如果呂元任真的有這麼大的本事,也不太可能不用啊。
丁醫生仰起了頭,與何群對視著,「誰說,他沒有幫林玄禮?是林玄禮太蠢了,自己走錯了路。」
我在打量著邱老二的同時,也在聽何群和丁醫生的對話,在我看來,這個世界上絕對不會有死而復生之法。
惟一的可能性就是丁醫生從來沒有死透,不過是障眼法。
可誰能告訴我,邱老二是怎麼回事?總不能真的是……
「何群,不用看他了。」我直起了腰,「邱老二死透了。」
他應該是在坑塌之前就斷了氣,之後變扁了,可真正可怕的地方在於,他看起來還是活的,栩栩如生。
我走到何群的身邊,與他一起居高臨下的看著丁醫生。
除非是過分強大的人,否則誰被盯久了,都會不自在。
比如丁醫生已經青了臉,「你們問吧,但我不會說。

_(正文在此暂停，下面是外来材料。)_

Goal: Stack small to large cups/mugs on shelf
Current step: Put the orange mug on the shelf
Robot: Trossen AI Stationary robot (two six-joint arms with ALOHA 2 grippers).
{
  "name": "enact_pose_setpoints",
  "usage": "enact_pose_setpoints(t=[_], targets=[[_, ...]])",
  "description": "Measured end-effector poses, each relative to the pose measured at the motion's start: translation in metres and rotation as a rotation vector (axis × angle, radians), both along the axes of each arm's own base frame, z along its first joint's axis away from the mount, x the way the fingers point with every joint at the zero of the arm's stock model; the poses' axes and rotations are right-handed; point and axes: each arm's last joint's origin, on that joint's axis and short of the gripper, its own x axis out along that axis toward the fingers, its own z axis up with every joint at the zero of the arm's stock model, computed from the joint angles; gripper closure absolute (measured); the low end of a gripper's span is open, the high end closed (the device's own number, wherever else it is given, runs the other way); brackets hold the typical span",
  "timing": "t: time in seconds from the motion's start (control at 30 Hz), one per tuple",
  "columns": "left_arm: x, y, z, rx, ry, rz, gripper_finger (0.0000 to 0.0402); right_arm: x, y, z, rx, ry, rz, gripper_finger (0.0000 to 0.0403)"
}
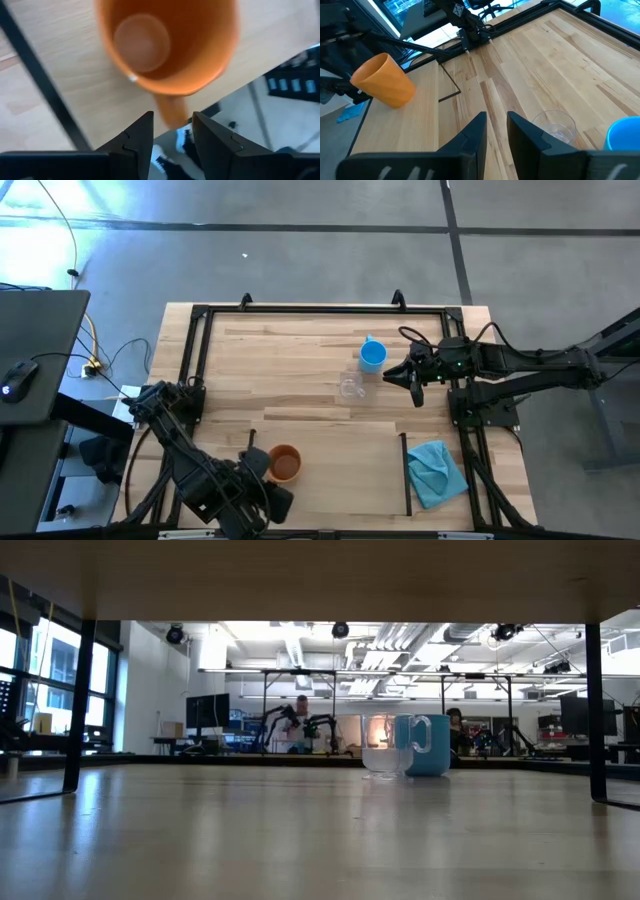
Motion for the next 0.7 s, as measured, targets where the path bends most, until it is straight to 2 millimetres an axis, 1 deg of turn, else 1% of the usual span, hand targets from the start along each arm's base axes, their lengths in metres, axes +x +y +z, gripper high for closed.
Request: enact_pose_setpoints(t=[0.13,0.7], targets=[[-0.0008,0.0,-0.0002,-0.005,0.014,-0.008,0.0277,0.0,0.0,0.0,0.0,0.0,0.0,0.0336],[0.0048,-0.0029,0.0018,-0.012,-0.059,-0.017,0.0277,0.0003,-0.0004,-0.0003,-0.021,0.002,-0.003,0.0336]])
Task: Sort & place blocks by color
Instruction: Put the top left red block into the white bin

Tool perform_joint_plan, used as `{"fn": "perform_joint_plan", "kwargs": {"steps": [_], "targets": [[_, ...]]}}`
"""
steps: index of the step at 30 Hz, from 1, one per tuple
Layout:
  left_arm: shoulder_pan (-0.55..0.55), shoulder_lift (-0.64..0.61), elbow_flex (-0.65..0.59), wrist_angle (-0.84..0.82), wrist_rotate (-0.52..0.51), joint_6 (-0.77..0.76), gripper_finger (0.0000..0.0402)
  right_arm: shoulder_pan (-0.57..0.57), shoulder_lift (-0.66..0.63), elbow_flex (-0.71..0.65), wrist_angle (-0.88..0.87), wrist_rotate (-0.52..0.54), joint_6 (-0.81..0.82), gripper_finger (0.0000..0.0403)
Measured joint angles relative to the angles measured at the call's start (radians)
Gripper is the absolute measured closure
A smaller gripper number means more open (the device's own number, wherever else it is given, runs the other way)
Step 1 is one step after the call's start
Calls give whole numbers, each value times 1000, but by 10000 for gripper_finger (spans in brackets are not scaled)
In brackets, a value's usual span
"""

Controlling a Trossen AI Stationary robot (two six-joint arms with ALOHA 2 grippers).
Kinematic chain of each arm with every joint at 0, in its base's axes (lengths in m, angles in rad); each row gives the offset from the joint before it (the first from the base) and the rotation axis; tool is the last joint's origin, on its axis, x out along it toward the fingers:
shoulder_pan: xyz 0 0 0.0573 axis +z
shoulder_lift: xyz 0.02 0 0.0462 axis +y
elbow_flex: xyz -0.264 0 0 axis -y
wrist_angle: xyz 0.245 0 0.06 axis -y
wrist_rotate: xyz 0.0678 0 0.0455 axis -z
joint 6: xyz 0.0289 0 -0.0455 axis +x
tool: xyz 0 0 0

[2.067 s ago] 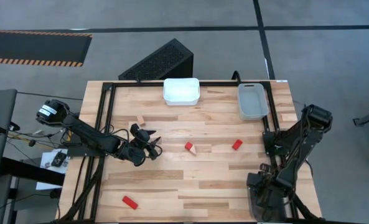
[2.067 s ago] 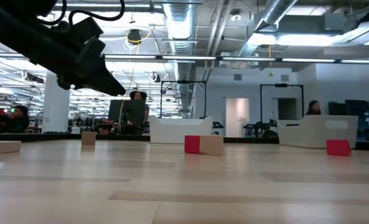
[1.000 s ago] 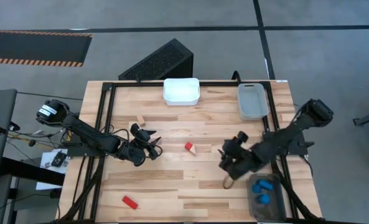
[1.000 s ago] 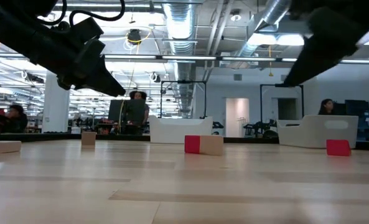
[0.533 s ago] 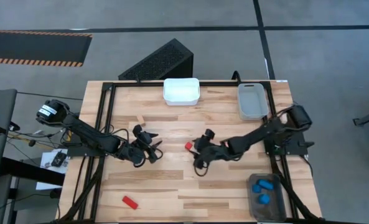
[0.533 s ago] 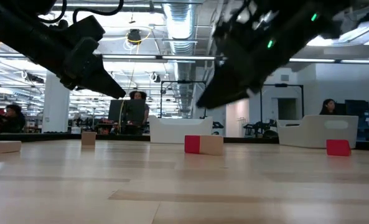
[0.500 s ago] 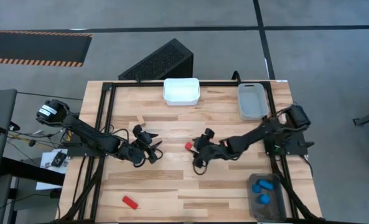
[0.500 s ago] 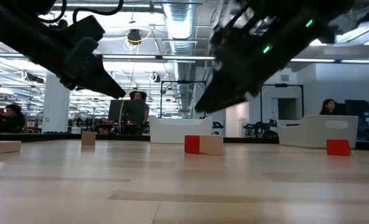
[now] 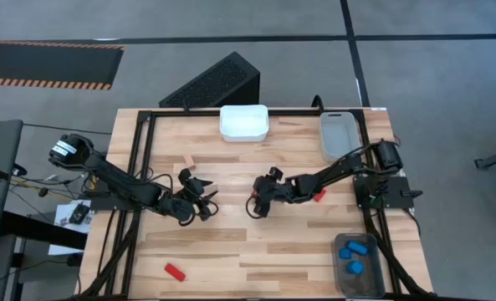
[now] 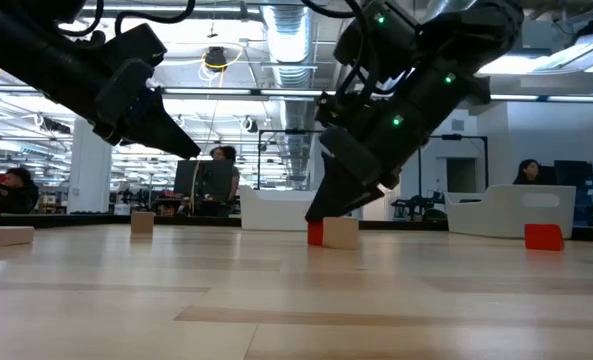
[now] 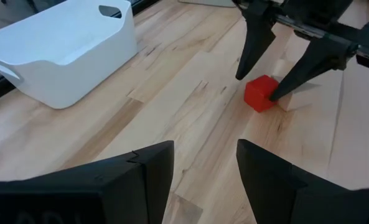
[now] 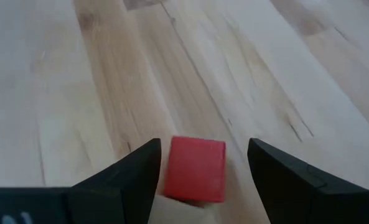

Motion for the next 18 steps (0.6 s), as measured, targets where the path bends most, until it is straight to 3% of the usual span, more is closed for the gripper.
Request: {"fn": "perform_joint_plan", "kwargs": {"steps": [4,10,18], "targets": [[0,0,0,3,0,0,235,-22,-2,1,-17,-83,11,138],[0,0,0,4,-3,0,235,-25,-2,1,-43,-81,37,150],[0,0,0,3,-9,-5,235,-25,-3,2,-86,-77,57,266]]}}
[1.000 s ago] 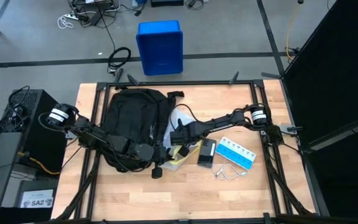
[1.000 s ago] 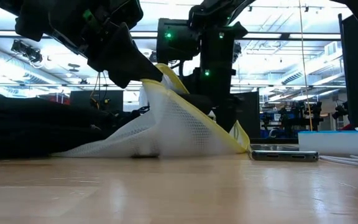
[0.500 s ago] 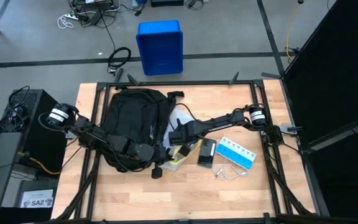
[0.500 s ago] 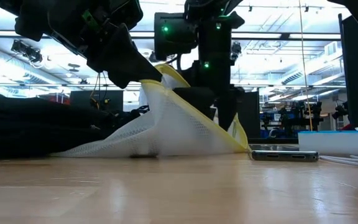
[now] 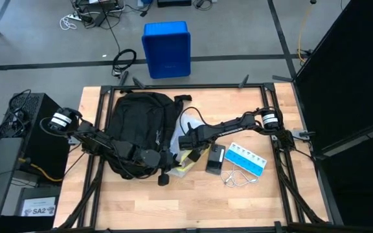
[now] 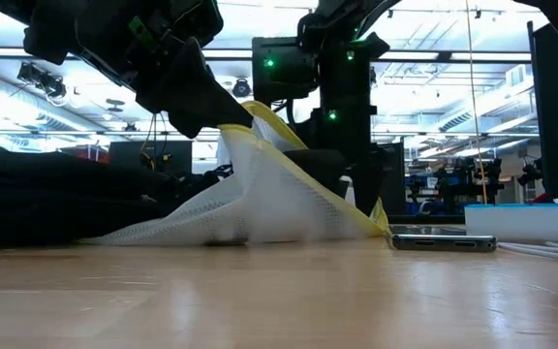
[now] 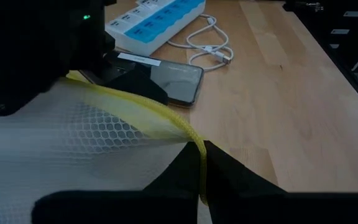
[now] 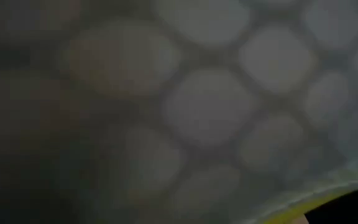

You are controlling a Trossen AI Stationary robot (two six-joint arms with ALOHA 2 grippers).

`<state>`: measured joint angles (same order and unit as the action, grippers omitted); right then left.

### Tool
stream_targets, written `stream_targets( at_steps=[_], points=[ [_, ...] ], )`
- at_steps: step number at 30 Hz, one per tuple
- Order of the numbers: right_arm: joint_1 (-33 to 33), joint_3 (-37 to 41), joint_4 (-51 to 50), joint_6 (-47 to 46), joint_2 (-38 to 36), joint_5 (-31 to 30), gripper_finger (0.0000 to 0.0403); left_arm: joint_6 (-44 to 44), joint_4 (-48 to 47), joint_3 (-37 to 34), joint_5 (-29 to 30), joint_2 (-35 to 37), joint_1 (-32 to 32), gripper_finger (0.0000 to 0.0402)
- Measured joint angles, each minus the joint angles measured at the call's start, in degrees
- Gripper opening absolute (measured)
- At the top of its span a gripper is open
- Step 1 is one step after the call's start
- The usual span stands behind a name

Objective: Unpack backpack
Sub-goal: Remove the deck of cards from the zip lock bag

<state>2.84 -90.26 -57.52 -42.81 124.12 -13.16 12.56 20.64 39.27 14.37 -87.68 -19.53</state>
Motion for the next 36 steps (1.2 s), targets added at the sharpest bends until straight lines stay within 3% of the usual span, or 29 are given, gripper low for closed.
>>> stream_targets(
  at_steps=[7, 16, 24, 36],
  points=[
    [-2.0, 0.0, 1.0, 0.2, 0.2, 2.1, 0.0360, 0.1, 0.0, 0.0, 0.1, 0.0, 0.0, 0.0000],
    [-4.4, 1.6, 3.3, 2.4, 0.1, 9.1, 0.0278, 0.1, 0.0, 0.0, 0.1, 0.0, 0.0, 0.0000],
    [-4.1, -0.5, 0.6, 3.5, 0.3, 8.2, 0.0278, 0.0, -0.1, 0.0, 0.0, 0.0, 0.0, 0.0000],
    [0.0, -10.3, -10.9, 4.2, 0.9, 3.3, 0.0277, 0.0, -0.8, 0.0, -0.1, 0.0, 0.0, 0.0000]
  ],
)
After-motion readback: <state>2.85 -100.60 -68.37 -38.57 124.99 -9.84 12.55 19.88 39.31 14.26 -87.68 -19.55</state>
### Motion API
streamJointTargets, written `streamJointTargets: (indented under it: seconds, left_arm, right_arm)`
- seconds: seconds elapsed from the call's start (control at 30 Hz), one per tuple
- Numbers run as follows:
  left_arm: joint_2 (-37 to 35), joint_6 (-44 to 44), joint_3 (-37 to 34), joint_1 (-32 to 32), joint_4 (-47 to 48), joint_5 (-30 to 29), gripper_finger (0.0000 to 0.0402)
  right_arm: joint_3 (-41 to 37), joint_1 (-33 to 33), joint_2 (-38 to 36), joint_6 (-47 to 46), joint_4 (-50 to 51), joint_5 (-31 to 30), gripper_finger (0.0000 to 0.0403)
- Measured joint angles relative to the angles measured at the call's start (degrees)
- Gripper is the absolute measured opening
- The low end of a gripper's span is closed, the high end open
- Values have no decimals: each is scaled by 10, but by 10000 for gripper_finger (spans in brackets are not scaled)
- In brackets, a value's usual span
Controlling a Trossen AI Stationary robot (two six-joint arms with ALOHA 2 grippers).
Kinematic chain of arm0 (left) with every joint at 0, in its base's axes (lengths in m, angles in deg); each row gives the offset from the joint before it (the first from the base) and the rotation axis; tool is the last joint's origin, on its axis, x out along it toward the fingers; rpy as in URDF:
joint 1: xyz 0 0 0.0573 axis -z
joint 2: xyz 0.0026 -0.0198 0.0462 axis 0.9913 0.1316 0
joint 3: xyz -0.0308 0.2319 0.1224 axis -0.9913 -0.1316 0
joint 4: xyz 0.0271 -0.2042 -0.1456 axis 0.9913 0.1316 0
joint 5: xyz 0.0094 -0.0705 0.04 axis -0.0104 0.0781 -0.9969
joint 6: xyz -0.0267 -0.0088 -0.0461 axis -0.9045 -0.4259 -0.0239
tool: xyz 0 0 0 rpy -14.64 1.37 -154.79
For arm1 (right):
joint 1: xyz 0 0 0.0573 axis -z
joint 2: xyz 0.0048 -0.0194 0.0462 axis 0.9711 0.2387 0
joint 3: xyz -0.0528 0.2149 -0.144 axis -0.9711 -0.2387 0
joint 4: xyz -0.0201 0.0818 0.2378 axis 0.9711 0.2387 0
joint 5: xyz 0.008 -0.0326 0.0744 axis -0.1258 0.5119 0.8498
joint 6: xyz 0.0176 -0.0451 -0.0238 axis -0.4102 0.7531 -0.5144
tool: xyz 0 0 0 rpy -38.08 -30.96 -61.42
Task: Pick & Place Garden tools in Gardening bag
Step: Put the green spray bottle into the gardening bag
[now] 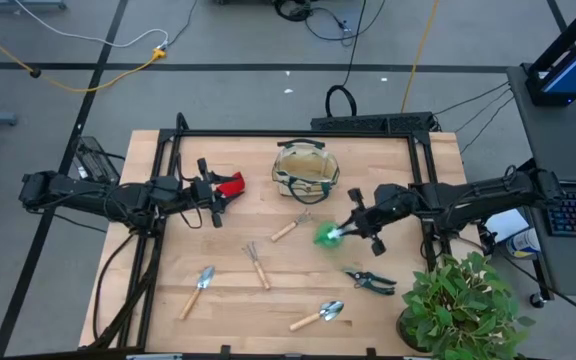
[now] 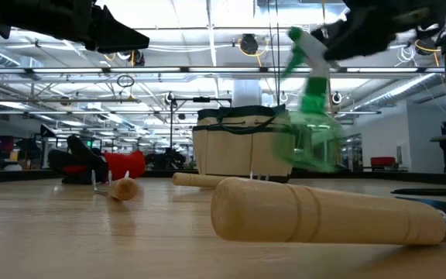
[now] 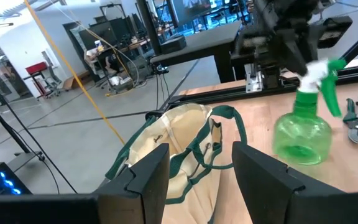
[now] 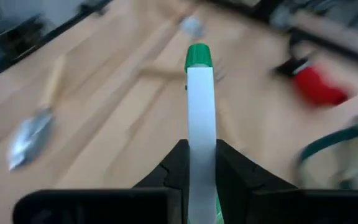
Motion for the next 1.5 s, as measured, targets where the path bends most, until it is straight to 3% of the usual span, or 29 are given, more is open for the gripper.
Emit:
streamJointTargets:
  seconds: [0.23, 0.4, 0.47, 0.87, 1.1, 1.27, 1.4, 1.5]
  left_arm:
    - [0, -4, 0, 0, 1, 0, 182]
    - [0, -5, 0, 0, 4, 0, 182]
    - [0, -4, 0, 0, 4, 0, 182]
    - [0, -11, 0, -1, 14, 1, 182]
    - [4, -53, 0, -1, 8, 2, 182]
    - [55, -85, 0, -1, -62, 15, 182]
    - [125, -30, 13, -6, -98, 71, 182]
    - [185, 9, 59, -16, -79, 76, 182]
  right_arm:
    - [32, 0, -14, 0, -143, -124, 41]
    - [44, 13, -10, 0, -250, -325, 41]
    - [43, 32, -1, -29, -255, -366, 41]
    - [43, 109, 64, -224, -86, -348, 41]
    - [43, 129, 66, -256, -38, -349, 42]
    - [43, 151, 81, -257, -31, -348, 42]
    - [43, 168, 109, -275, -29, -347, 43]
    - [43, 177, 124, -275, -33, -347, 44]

」
我也覺得,丁醫生不會說。
一個費勁帶回來的邱老二死了,一個丁醫生死活不肯多說話,留著又有什麼用。
「你這樣會讓我覺得,我們昨天忙了一天,都是白忙的。」我彎著腰,很不客氣的拍著他的臉,煩惱的說,「總是應該從你的身上拿到一點兒好東西。」
丁醫生不屑的笑著,「能有什麼好東西?」
這個好東西,就是我之前扣在邱老二傷口中的靈石,它令邱老#二的傷口無法癒合。
現在,就在我的手裡。
「你、你要做什麼?」丁醫生在見到靈石的剎那,表情微變,「它怎麼在你的手裡?」
「難道應該在你手裡?」我晃了晃。
我之前不是當著丁醫生的面兒,把它搶回來了嗎?這個傢伙該不會是失憶了吧?
丁醫生側頭看向邱老二,面露驚恐,「是它,是它弄的,對不對?」
我看向放在帕子上沾著血的靈石,又看看十分慌張,快要說不清話的丁醫生,有了個小小想法。
「你的意思是說,邱老二變成這樣,是因為靈石?」我掂了掂它,「我不是好好的嗎?」
靈石在我的傷口中停留的時間,才是真的長,副作用也是非常大。
邱老二有機會可以自己挖出來,但卻是我剛才動的手,難道要怨我,只能怨他自己太弱了。
我蹲到丁醫生的面前,將靈石舉到他的面前,「你不是一直在找他嗎?現在找到了,想要嗎?」
丁醫生拼命的搖著頭,「不,這個東西不是這麼用的。」
「你把它掛在辦公室,又說不是這麼用的?誰信啊?」何群不屑的笑著,「難道它會自己去找受傷的人?」
他不由得一梗,側頭看向我。
我的心情也跟著起伏,露出難以置信的表情,「它的作用究竟是什麼?」
門外,盛楚已經吵著「吃飯了」,丁醫生不肯說實話,我也不願意再繼續聽。
「我來吧!」何群從我的手裡接過靈感,不客氣的塞進了丁醫生的後背上。
「你怕他自己切出來?」我吃驚不小。
何群的動作迅速,不僅將靈石拍進傷口,順勢打暈了丁醫生,「他的背上有傷,恰好能用。」
我疑惑的看著他,「什麼時候受的傷?」
我和何群在攔住丁醫生的時候,也沒有讓他受外傷吧?
「他和邱老二在我們離開的時候,都試圖逃走過。」何群的一句話,算是解釋清楚了。
等到早餐以後,我和何群準備合力將丁醫生和邱老#二帶上了車,順勢也將黑子也捎上,可以帶它逛一逛。
結果又有意外。
丁醫生和邱老二又不見了。
「他們不是人吧,是鬼吧。」何群拍著方向盤,竟覺得有一絲可笑。
我雙手抱臂,覺得荒謬,可也理所當然。
車中惟一開心的就是黑子吧,把腦袋伸到窗前,叫個不停。
「不去了?」何群猶豫的說,「我倒是好奇那個院子的情況。」
「是吧。」我回想著那一片的「風景」,「鬧出來的動靜應該不會小,可是一點兒消失也沒有。」
何群摸著方向盤,抬起頭說,「你看,有雲。」
烏雲卷得十分兇猛,但不像是要帶來一陣極大的雨勢,更像是在逃跑一樣。
原來我們曾經忽略了許多疑點,比如在同一座城市會有異常氣候的出現,但誰都沒有特別的關注過,只當是意外。
「雲來的方向,是昨天祭坑的位置。」何群低著聲音,「應該是麻煩。」
我也探著頭,卻發現烏雲在飄過我們的頭頂時,已經沒有那麼陰黑,不是顏色發生了變化,而是變薄了。